[Opening Extracted entries section]

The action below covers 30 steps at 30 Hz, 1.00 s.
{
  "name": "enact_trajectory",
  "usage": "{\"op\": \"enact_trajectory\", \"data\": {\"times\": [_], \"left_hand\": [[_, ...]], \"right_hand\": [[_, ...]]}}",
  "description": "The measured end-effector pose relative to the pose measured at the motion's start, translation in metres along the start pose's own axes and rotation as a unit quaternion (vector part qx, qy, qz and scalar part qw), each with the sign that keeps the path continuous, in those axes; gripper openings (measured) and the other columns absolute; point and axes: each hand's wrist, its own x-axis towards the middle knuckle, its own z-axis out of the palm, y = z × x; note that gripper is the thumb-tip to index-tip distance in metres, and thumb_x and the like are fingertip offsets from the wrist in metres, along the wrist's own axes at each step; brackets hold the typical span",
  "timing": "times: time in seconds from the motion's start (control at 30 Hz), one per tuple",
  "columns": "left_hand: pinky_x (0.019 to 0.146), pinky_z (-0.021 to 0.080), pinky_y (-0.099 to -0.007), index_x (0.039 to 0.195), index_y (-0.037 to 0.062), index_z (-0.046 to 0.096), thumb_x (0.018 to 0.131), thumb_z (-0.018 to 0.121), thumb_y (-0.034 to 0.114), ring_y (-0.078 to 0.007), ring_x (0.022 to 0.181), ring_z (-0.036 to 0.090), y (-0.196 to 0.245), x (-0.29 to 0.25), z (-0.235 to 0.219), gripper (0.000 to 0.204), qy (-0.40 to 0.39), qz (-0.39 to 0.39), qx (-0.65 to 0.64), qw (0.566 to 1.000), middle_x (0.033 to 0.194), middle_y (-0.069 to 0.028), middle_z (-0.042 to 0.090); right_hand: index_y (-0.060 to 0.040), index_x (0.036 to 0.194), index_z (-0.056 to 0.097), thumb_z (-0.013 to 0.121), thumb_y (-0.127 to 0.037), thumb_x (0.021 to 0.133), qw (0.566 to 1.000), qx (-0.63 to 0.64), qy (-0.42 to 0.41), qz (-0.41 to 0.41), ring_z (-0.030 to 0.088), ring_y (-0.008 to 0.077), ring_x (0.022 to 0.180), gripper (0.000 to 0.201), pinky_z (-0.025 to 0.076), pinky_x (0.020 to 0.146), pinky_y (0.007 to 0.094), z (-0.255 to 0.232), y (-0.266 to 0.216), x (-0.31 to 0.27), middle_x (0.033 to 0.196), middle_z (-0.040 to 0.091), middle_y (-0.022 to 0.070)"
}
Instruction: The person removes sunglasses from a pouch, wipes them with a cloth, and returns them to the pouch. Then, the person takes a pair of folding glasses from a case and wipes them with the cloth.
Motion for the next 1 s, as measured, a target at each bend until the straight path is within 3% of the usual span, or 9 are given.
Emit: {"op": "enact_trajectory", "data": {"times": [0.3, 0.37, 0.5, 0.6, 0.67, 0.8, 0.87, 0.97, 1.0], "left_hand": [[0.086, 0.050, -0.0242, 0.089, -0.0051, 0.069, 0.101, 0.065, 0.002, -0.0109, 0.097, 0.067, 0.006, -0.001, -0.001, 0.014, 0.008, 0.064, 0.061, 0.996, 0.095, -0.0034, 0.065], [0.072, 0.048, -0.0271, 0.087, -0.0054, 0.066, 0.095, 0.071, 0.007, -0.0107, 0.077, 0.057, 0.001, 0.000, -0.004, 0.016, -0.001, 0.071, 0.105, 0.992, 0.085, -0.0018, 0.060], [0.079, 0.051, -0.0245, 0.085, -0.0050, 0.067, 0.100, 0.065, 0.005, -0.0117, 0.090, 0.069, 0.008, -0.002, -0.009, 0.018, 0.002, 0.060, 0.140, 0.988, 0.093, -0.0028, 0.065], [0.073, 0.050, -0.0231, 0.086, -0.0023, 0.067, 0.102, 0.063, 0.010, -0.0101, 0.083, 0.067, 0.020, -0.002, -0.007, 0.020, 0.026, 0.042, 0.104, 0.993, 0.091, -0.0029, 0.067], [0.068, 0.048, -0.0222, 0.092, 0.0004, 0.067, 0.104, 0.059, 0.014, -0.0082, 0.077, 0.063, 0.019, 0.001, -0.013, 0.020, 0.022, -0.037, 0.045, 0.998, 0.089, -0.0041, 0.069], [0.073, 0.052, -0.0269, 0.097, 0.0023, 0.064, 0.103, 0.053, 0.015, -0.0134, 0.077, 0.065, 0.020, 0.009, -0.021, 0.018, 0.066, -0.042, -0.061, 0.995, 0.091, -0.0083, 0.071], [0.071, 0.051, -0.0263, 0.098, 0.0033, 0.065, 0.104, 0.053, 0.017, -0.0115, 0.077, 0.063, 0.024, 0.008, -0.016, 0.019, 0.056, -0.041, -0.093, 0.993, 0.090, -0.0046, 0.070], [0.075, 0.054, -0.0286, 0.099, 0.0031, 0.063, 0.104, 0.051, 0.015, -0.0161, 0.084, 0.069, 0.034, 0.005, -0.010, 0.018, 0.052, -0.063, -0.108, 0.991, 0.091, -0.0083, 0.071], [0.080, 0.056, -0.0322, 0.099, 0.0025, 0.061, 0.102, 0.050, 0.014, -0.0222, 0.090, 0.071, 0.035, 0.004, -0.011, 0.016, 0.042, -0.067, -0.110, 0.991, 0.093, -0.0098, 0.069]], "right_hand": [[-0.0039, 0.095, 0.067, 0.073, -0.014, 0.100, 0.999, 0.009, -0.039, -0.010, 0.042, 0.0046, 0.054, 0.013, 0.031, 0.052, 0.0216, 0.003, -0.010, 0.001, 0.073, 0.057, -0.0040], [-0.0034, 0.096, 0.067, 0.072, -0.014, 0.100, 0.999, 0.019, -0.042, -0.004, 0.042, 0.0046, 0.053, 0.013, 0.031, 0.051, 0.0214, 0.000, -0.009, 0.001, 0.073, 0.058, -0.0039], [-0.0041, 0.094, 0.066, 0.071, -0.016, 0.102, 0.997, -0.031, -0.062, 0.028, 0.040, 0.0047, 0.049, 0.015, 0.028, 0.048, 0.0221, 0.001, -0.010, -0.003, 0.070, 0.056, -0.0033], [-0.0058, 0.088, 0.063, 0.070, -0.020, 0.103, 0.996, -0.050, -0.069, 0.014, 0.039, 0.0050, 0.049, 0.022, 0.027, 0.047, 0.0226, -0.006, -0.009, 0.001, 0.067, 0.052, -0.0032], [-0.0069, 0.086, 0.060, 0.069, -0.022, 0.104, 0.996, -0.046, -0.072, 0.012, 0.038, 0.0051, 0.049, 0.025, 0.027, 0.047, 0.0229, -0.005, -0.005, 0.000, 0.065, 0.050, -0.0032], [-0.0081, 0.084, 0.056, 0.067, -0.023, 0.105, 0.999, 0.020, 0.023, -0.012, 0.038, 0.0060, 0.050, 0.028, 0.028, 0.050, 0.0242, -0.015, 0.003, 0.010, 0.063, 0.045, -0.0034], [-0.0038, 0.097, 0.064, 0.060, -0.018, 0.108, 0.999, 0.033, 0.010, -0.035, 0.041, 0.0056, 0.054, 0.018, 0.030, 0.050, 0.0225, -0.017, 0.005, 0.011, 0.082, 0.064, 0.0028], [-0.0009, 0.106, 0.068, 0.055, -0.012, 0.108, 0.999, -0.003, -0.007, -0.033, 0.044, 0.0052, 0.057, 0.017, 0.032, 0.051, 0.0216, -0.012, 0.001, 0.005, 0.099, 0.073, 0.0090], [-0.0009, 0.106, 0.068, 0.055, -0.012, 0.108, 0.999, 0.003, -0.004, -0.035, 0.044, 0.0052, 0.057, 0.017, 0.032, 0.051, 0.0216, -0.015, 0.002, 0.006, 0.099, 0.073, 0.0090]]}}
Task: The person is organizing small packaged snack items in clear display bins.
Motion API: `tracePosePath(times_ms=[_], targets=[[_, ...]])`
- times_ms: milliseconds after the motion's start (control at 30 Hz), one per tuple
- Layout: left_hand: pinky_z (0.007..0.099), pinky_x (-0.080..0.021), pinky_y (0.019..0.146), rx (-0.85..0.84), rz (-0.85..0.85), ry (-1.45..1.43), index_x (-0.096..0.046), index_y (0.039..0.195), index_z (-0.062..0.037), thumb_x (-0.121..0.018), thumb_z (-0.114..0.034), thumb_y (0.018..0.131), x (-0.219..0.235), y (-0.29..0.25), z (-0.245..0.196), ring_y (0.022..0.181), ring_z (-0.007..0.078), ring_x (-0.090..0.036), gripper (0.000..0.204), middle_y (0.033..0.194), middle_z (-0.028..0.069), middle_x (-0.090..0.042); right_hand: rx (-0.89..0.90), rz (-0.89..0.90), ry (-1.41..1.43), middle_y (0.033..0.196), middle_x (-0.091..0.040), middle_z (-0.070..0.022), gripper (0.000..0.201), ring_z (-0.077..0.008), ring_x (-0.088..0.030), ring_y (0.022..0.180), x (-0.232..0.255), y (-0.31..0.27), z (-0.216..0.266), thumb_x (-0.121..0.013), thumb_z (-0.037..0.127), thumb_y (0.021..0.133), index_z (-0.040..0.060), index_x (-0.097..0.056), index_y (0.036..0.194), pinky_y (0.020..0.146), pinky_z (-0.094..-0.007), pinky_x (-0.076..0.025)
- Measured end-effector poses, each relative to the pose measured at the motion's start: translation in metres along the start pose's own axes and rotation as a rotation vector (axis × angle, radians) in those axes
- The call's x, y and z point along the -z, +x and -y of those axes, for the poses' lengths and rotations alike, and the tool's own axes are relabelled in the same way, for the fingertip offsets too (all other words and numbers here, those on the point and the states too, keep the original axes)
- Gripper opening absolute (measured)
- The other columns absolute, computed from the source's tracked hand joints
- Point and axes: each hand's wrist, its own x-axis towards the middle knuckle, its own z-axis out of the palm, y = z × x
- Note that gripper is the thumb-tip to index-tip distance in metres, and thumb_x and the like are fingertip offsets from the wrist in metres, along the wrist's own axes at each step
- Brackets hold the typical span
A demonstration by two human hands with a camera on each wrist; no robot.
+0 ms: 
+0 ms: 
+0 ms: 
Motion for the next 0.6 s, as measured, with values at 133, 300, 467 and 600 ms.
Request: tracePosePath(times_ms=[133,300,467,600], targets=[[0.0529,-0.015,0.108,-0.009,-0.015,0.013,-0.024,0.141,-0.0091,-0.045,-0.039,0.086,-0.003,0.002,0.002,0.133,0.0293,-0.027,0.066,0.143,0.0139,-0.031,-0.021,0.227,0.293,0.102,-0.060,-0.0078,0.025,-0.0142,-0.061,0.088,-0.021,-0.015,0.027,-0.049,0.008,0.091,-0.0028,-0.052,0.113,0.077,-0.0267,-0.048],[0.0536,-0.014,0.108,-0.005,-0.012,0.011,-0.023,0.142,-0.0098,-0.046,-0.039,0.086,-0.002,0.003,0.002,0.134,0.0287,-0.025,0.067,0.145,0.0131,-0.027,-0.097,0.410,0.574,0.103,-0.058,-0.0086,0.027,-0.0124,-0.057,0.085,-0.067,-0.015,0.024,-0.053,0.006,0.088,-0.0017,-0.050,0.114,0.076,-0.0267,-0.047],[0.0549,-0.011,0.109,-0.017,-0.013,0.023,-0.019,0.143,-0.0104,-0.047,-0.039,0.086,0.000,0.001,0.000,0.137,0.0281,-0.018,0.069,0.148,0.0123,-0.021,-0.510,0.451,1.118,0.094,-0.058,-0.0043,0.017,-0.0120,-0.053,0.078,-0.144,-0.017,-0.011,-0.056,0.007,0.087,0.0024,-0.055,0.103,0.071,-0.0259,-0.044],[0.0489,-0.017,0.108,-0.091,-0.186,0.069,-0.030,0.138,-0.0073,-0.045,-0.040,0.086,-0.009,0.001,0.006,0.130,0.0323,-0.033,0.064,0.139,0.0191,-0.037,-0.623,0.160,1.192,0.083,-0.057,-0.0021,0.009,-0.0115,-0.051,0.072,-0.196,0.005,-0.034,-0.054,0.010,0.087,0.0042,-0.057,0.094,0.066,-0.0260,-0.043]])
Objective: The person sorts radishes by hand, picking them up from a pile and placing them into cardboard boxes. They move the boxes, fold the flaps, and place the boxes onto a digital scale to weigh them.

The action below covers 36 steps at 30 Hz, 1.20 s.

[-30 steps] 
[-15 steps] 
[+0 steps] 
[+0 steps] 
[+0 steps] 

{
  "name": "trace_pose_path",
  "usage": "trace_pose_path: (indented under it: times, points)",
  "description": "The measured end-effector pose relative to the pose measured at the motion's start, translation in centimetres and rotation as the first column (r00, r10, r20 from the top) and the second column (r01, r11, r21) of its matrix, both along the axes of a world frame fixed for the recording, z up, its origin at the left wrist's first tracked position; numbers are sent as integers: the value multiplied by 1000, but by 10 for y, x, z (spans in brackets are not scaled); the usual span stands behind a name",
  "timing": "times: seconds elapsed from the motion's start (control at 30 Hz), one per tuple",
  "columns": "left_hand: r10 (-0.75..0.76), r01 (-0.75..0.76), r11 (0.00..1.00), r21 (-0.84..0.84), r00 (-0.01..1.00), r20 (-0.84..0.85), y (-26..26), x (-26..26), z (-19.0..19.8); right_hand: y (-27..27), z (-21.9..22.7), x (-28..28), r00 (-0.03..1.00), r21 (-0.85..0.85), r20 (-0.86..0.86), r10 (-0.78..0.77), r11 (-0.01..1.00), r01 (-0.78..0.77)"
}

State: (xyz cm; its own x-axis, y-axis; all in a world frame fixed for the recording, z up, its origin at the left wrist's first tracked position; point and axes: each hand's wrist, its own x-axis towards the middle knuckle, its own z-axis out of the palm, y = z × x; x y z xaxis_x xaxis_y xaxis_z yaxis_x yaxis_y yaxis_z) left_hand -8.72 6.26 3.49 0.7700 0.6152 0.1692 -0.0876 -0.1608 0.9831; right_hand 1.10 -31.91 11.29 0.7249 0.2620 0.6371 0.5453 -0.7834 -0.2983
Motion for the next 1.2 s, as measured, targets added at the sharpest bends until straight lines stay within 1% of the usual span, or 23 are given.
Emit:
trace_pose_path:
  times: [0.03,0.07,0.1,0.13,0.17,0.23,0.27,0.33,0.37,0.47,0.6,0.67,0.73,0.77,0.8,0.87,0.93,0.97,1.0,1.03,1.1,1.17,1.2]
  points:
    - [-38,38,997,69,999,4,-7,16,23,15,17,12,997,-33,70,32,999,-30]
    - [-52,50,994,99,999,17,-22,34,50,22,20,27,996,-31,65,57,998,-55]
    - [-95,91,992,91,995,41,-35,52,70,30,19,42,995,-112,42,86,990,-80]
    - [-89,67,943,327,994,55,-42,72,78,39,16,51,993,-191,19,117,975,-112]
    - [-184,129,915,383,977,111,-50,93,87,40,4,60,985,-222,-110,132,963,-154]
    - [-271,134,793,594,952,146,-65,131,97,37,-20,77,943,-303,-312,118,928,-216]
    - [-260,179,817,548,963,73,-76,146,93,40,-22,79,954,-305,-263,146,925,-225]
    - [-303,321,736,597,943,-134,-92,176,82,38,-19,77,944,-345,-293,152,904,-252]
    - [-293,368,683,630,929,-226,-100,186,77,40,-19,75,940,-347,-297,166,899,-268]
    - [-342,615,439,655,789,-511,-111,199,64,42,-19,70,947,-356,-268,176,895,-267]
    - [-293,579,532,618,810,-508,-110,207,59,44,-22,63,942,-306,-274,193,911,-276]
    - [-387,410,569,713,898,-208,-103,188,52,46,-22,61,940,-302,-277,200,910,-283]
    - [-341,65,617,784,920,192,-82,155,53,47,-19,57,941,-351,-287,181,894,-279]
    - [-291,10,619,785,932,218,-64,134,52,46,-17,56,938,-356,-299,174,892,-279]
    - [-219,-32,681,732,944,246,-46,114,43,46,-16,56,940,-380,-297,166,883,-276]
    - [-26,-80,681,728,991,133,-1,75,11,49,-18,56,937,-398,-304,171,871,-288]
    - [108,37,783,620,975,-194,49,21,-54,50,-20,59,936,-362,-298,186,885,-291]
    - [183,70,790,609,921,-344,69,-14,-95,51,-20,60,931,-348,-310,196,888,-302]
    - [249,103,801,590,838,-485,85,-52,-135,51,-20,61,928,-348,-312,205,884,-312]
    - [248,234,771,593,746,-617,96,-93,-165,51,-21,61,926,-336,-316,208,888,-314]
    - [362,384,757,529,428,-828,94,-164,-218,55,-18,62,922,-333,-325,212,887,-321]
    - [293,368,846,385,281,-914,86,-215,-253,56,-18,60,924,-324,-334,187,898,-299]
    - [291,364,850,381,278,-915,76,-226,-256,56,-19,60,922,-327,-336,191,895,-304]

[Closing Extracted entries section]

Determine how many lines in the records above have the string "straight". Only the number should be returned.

Written response: 2